El poder –especialmente el poder político- avanza hasta allí dónde encuentra un límite. Ello me parece que puede constatarse, empíricamente, de la experiencia humana relativa al fenómeno del poder.
Y además, como es sabido, el poder tiende a corromper y el poder absoluto corrompe absolutamente (la frase corresponde al afamado historiador británico Lord Acton la que, en inglés, literalmente expresa “Power tends to corrupt and absolute power corrupts absolutely”).
Es tanta la tendencia del poder a avanzar y corromper que puede volverse un fin en sí mismo, en que todos los medios valen para obtenerlo y una vez obtenido se quiere más de él, porque es como un manjar exquisito, del cual los poderosos jamás se sacian.
Si todo lo anterior es así -y yo pienso que así es- parece clave diseñar instituciones y procesos que pongan límites al poder político, que eviten su tendencia a la corrupción y absolutización y que permitan que el siempre pertenezca y vuelva periódicamente a cada uno y todos nosotros, sus únicos legítimos dueños.
Eso es esencialmente lo que busca hacer el régimen político democrático.
Pienso que además de las instituciones y procesos aludidos, el régimen político democrático requiere del sustento de ciertos valores ético-culturales, ciertas orientaciones básicas compartidas que señalan lo que debe ser y que nos permiten distinguir en política lo que está bien de lo que está mal, lo que es correcto de lo que es incorrecto.
En la primera parte de esta reflexión sobre Política y Ética me he referido a tres de tales orientaciones: el valor esencial de la vida humana y de su integridad; la dignidad y derechos de las personas y la fraternidad en las relaciones políticas.
Continuando, me parece que también es de la esencia de los valores políticos democráticos convertir el poder político en autoridad.
Esto es, hacer que quien tenga el poder lo haya obtenido y lo ejerza sin recurrir a la coacción más allá de aquella que le esté permitida por la propia sociedad organizada políticamente y sin arbitrariedades (tanto los gobernantes como los gobernados están sujetos a la Constitución y la ley, en lo que se denomina un Estado de Derecho).
Un poder político sujeto a la ley, aceptado voluntariamente y que se ejerce con respeto a la vida, la dignidad y derechos de las personas, sufre una especie de alquimia virtuosa y se transforma en autoridad.
Y, desde un punto de vista ético, a eso aspira o debe aspirar todo régimen político democrático.
Un quinto aspecto dice relación con el sentido que tiene obtener y ejercer el poder o el para qué se ejerce.
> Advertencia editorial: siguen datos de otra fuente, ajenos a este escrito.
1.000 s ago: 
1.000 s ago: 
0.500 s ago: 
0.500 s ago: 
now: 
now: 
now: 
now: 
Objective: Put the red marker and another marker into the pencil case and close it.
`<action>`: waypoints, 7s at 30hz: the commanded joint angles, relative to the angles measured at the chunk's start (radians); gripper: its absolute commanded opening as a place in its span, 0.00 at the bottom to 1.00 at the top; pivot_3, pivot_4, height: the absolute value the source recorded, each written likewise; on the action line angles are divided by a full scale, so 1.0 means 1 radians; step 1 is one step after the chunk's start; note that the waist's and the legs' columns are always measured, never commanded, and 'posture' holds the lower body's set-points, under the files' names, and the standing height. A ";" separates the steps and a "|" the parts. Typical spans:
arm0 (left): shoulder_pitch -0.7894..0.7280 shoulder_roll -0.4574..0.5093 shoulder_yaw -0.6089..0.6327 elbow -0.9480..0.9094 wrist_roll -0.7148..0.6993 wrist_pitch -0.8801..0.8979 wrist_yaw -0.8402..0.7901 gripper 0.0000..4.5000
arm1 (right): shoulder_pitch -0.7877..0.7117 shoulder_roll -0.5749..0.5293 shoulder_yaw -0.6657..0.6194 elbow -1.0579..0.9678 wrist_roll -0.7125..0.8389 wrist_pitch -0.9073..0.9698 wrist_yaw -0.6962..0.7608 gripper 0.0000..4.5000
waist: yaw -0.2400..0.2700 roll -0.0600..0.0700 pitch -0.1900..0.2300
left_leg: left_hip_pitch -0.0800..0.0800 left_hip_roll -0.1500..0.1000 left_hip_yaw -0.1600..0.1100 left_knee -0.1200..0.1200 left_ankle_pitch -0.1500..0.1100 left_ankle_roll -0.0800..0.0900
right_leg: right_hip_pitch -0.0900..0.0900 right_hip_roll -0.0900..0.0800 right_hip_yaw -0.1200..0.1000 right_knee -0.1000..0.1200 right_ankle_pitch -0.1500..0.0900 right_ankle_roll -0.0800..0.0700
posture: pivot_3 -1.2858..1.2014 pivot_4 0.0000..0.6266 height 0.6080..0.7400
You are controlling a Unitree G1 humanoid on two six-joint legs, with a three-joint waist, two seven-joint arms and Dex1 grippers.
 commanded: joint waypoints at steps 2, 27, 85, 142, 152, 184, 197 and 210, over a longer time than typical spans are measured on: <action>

Y, éticamente, en un régimen político democrático el poder se ejerce, o debe ejercerse para el bien de todos, sin exclusión, buscando lograr que todos y cada uno de nosotros –y especialmente, aunque no exclusivamente, los más pobres y vulnerables- estemos en condiciones de alcanzar el máximo de nuestro bien, tanto en los aspectos económico-materiales como los del espíritu.
Un sexto aspecto dice relación con que el régimen político democrático valora y estimula la participación de todos en las instituciones y procesos democráticos.
Tal participación puede ejercerse individual u organizadamente en los partidos políticos, otros grupos organizados de la sociedad, a través del sufragio en elecciones periódicas, la proposición de proyectos de ley, los plebiscitos sean locales o nacionales, y todas las demás instituciones y procesos que hacen viable, efectiva y eficaz esa participación en algún nivel e intensidad, según las libres opciones de los ciudadanos.
Esto es, habida consideración que no todos ellos quieren participar en política y que los que desean hacerlo pueden optar por distintos niveles de intensidad.
Por último, séptimo, me parece que debe destacarse que la ética democrática incluye el respeto irrestricto a las minorías –que no son Gobierno ni gobiernan, pero deben ser respetadas en sus derechos.
Tal respeto incluye el derecho a la objeción de conciencia de quiénes consideren que una orden, mandato o ley de la mayoría es contraria a su deber y a sus derechos fundamentales, según se lo indique y exija su propia conciencia.
Finalmente, permítanme anotar que reconozco que lo expuesto en estos dos artículos sobre Política y Ética puede parecer algo abstracto.
Sin embargo me ha parecido que convenía aportar esta reflexión en medio de la intensidad de la vida política chilena, tan exigente -a veces tan dramáticamente exigente- que no nos permite mirar desde un ángulo menos contingente aquello que sucede día a día.